**TASK GOAL**
What lines of the listing include the string "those"? Show them all.

**DATA FOR PROCESSING**
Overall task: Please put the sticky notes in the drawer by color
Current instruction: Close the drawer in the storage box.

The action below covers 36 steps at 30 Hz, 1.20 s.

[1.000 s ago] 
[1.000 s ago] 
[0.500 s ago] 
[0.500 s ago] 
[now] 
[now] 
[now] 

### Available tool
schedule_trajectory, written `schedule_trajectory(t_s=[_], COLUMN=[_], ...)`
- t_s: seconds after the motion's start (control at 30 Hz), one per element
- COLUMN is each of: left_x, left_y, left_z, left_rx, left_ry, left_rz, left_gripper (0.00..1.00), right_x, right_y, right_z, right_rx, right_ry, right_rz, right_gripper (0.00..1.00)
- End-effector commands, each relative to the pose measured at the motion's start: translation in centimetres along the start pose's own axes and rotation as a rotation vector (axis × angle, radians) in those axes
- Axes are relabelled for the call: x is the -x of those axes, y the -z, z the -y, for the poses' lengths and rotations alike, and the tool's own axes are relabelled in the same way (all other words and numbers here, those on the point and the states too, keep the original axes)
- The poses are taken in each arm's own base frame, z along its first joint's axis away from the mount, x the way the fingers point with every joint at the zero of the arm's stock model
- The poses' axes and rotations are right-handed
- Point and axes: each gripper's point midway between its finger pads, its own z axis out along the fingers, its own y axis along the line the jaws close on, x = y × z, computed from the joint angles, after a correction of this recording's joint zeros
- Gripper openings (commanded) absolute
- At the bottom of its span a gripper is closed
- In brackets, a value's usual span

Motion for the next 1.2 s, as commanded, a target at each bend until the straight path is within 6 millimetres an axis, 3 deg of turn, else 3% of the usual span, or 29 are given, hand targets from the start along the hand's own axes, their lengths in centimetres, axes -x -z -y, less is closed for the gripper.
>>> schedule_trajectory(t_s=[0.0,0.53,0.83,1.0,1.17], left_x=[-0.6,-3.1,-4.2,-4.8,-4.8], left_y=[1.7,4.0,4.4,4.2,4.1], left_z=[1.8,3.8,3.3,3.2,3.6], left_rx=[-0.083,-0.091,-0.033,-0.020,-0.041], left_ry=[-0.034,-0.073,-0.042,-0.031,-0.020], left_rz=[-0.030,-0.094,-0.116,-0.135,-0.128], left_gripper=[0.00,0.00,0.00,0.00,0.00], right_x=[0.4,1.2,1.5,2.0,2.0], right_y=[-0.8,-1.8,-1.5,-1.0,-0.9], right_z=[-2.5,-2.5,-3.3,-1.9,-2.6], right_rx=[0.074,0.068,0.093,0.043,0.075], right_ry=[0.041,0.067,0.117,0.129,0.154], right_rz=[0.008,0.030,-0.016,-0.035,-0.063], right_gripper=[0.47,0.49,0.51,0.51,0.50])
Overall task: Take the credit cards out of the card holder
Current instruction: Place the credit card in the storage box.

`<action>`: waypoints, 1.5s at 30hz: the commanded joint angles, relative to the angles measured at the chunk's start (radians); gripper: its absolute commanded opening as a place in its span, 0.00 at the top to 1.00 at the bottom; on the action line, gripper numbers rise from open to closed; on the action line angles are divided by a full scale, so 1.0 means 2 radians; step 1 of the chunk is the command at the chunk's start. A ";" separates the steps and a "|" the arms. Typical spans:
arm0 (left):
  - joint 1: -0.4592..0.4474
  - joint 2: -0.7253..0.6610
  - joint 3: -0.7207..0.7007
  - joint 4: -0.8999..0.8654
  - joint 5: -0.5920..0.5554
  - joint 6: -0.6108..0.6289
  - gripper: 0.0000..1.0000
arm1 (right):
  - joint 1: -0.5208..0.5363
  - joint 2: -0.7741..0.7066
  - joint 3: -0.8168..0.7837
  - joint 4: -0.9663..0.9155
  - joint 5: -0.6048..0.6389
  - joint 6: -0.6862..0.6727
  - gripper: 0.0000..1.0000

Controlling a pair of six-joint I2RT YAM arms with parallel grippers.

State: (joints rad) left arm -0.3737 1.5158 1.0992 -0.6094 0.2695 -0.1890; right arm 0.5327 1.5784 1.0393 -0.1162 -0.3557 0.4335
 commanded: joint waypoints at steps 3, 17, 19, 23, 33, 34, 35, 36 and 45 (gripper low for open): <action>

**SOLVED EXERCISE**
- End-effector commands, each relative to the pose measured at the motion's start: translation in centimetres along the start pose's own axes and rotation as a rotation vector (axis × angle, radians) in those axes
- Axes are relabelled for the call: x is the -x of those axes, y the -z, z the -y, for the poses' lengths and rotations alike, and the tool's own axes are relabelled in the same way (all other words and numbers here, those on the point and the states too, keep the original axes)

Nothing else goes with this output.